Italy investigates Gucci for tax evasion
Brand giant alleged to owe $1.5B U.S. in back taxes is latest fashion house probed
Gucci, Italy’s greatest fashion success story and a brand whose renaissance has become a model the whole industry wants to emulate, is being investigated as perhaps among the country’s biggest tax evaders.
The Italian tax police searched the Gucci Hub, the 377,000-square-foot campus in Milan that is home to more than 250 employees, last week, as well as Gucci’s offices in Florence.
The search was part of a criminal investigation into the brand by the prosecutor’s office in Milan. The Italian newspaper La Stampa reported that officials were looking into whether Gucci should have paid as much as € 1.3 billion, or $1.54 billion (U.S.), in past taxes, a figure confirmed by a person briefed on the inquiry.

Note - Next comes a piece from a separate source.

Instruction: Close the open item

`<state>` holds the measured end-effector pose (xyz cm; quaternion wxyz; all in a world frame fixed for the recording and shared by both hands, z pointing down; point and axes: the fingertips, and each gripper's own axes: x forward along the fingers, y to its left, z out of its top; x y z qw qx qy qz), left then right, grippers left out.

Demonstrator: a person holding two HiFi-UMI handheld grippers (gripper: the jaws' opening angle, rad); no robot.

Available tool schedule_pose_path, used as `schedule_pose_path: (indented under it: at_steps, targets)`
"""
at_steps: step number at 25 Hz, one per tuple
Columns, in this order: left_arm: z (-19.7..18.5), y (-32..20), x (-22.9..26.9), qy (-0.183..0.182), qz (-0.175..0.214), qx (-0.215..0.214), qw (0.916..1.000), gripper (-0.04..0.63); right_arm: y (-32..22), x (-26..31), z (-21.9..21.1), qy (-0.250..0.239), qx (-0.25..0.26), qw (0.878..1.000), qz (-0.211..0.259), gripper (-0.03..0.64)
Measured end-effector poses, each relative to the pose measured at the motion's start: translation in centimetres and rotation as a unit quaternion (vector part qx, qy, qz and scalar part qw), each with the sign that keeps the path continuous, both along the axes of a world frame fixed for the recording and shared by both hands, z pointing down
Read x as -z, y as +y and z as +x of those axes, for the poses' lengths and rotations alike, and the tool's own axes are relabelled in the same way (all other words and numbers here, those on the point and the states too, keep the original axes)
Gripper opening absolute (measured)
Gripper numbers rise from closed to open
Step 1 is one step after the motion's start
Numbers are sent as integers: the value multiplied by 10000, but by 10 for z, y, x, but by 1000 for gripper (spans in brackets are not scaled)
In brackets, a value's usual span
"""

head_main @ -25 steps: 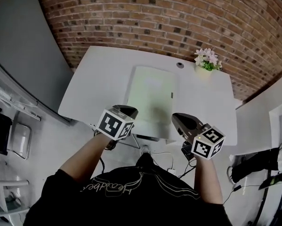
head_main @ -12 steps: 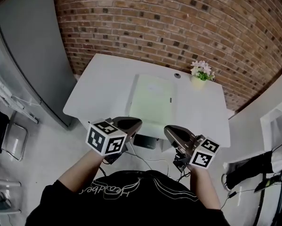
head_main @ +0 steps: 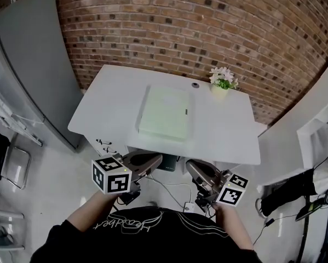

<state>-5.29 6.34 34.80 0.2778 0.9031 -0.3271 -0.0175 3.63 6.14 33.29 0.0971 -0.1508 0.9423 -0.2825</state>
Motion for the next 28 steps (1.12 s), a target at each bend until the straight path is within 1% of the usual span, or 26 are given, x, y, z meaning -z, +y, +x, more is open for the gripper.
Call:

That would be among the largest tax bills to hit any brand in Italian fashion history and among the largest bills ever in the country.
In a statement, the company said: “Gucci confirms that it is providing its full co-operation to the respective authorities and is confident about the correctness and transparency of its operations.”
At issue are Gucci’s long-established Swiss operations. The prosecutor’s office, Italy’s white-collar criminal authority, says that Gucci declared profits in Switzerland that should have been declared in Italy. The Swiss tax authorities tend to tax companies at a more favourable rate.
The inquiry is the latest in a string of tax investigations in Italy against prominent companies. Google settled a tax bill with Italian officials this year for $334 million; in 2015, Apple settled for about $350 million.
It is also the latest in a series of investigations into Italian fashion brands, most of which were settled by the companies involved to avoid expensive, extended litigation and the tarnishing of their image. Dolce & Gabbana spent seven years fighting accusations that it created a Luxembourg-based company to shelter its profits. Though the brand owners Domenico Dolce and Stefano Gabbana were originally convicted, the Court of Cassation in Rome, Italy’s highest court, cleared them of all charges in 2014.
Even on such a list, however, Gucci’s case stands out, because of the extremely large sum involved; the fact that the fashion brand is owned by Kering, the French luxury and sports lifestyle group that also owns Bottega Veneta, Saint Laurent and Balenciaga, among other names; and Gucci’s reputation as the fairy tale of fashion. (Kering declined to comment further.)
Gucci’s astonishing recent growth — 48 per cent in comparable yearon-year sales in the first quarter of 2017, 39 per cent in the second quar- ter and 49 per cent in the third — has made both the chief executive, Marco Bizzarri, and the creative director, Alessandro Michele, the toast of the industry.
Gucci was ranked 47th on Forbes’ Most Valuable Brands list this year, with a value of $12.7 billion as of May. At the Fashion Awards in London last year, Bizzarri was given the International Business Leader award and Michele won the International Accessories designer award. The same year, Michele also won the International Award at the Council of Fashion Designers Awards in New York.
It may be exactly that halo that caused the prosecutor’s office to focus on the brand.
“They could become the poster child of a new world order of tax avoidance,” said Leopoldo Zambeletti, an independent strategic adviser and former banker at JPMorgan Chase. “What better way to show you mean business than to take on the biggest, shiniest name?”
Luca Solca, head of luxury for the investment firm Exane BNP Paribas, was more sanguine.
“The Italian tax authorities have been challenging a number of tax optimization frameworks — the case of Luxottica, Dolce & Gabbana and several others come to mind — with different levels of success,” he said.
Noting that Gucci had established significant operations in Switzerland, he added: “I presume that this is one legitimate reason why their tax rate is lower. I’m expecting a measured reaction.”